_Data shown:_

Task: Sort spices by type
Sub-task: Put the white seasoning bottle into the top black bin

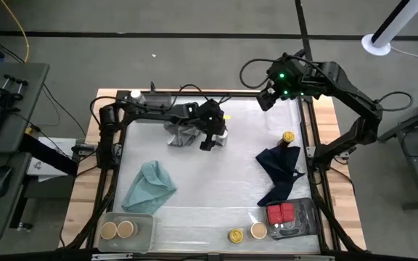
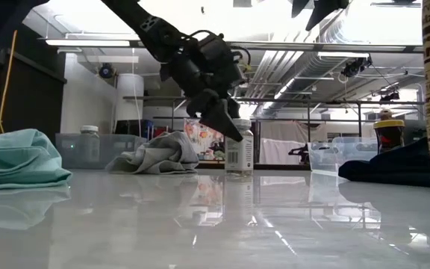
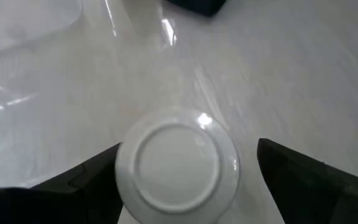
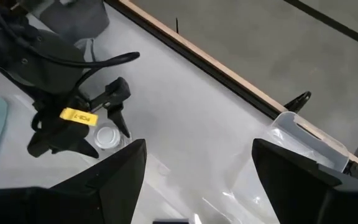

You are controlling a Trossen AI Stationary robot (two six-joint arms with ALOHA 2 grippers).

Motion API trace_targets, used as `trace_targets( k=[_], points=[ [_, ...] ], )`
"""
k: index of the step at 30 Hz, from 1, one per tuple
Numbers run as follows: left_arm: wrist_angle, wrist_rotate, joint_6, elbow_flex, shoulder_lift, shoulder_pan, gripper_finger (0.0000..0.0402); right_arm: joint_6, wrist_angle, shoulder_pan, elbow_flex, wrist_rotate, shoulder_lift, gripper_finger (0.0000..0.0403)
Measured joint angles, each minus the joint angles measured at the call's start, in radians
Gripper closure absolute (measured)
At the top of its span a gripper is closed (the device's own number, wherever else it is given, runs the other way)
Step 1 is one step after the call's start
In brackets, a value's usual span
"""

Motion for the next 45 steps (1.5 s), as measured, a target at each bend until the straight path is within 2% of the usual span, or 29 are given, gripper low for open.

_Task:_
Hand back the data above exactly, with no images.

_Completed task:_
Task: Sort spices by type
Sub-task: Put the white seasoning bottle into the top black bin


You are controlling a Trossen AI Stationary robot (two six-joint arms with ALOHA 2 grippers).

Motion API trace_targets, used as `trace_targets( k=[_], points=[ [_, ...] ], )`
"""
k: index of the step at 30 Hz, from 1, one per tuple
Numbers run as follows: left_arm: wrist_angle, wrist_rotate, joint_6, elbow_flex, shoulder_lift, shoulder_pan, gripper_finger (0.0000..0.0402); right_arm: joint_6, wrist_angle, shoulder_pan, elbow_flex, wrist_rotate, shoulder_lift, gripper_finger (0.0000..0.0403)
Measured joint angles, each minus the joint angles measured at the call's start, in radians
Gripper closure absolute (measured)
At the top of its span a gripper is closed (the device's own number, wherever else it is given, runs the other way)
Step 1 is one step after the call's start
In brackets, a value's usual span
"""

Motion for the next 45 steps (1.5 s), as measured, a target at each bend until the straight path is within 2% of the usual span, or 29 are given, gripper low for open.

The exercise was answered in full.